Someone here once posted a great quote: they said how attractive you are increases the quality of woman you can get; practice increases the consistency that you will get them.
Edit: I know you like to change things into "oh so you're saying you're better than other guys." No. Your skill at PU, or how many women youve slept with, or how hot they are dont matter to me. Same way one guy being more practiced at the guitar doesnt make him better than another guy. If you want CONSISTENCY, you need to practice. If you dont, then dont worry about it.
Fuck daygame? I’m willing to wager that a lot more relationships are formed via daygame (via social circle) than nightgame.
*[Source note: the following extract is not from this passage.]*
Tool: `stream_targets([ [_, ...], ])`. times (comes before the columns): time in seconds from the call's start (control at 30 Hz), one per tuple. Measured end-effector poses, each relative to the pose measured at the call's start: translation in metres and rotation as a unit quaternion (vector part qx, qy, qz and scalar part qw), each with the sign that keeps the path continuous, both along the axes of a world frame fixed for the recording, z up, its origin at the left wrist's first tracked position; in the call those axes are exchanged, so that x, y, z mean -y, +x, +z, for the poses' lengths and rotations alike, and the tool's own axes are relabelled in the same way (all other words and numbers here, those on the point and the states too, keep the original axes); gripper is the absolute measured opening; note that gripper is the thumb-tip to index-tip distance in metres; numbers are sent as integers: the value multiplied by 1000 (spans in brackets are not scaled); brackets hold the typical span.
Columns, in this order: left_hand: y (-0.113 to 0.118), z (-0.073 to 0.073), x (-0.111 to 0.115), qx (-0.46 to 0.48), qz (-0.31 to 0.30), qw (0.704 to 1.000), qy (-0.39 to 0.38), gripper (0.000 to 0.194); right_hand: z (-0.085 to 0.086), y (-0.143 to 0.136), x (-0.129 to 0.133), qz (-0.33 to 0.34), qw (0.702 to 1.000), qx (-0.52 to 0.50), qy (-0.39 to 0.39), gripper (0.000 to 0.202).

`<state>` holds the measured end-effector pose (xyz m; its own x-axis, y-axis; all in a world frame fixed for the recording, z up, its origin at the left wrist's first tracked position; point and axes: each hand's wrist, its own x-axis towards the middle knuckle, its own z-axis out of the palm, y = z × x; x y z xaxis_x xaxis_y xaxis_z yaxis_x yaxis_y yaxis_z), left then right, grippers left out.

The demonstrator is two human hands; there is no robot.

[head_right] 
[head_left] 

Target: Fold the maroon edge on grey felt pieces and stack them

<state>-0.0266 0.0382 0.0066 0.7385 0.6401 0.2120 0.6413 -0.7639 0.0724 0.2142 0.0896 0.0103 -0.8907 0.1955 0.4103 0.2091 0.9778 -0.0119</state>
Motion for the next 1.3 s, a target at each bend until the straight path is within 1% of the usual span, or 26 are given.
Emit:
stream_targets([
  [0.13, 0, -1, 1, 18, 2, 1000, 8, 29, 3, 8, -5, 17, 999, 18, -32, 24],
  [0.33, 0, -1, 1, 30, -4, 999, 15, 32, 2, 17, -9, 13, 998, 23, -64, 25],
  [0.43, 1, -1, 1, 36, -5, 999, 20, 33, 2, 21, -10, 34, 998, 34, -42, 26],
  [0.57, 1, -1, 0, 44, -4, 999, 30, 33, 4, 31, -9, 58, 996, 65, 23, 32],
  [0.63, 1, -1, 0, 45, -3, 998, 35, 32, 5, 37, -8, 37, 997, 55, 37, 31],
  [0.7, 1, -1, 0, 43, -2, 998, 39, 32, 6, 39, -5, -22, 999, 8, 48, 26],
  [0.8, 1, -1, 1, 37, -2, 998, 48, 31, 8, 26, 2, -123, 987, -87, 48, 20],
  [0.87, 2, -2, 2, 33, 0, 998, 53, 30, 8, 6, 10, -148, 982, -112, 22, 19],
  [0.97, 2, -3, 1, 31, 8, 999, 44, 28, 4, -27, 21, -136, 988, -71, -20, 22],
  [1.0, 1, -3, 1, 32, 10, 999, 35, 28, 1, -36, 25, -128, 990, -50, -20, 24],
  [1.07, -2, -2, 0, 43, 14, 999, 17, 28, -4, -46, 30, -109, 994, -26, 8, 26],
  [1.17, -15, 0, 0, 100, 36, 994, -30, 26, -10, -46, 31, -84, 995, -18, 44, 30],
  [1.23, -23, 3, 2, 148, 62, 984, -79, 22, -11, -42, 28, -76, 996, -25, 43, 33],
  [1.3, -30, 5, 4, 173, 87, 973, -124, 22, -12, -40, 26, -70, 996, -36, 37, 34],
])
I don’t have the time to reply to every point, but I can broadly say that you’re obviously giving advice that targets night game. I agree that some of the stuff (but not all) you mention will require practice. That still doesn’t mean that you have to dedicate special time to it (back to my original point!). You just do it when the opportunity presents itself. If that means you go out more often, then you do that. But that implies that the person who needs advice spends a lot of time behind closed doors.
Part of your strategy presents a conundrum: when do you stop “finding more choices” and finally accept that you’ve found “the one?” What if you let go out one of the best ones you’ll ever meet? Odds are you aren’t going to be getting back with the ones you broke up with, unless they, ironically, have no “choices” themselves. Sounds to me like you don’t know what you’re actually looking for? Maybe that’s just me.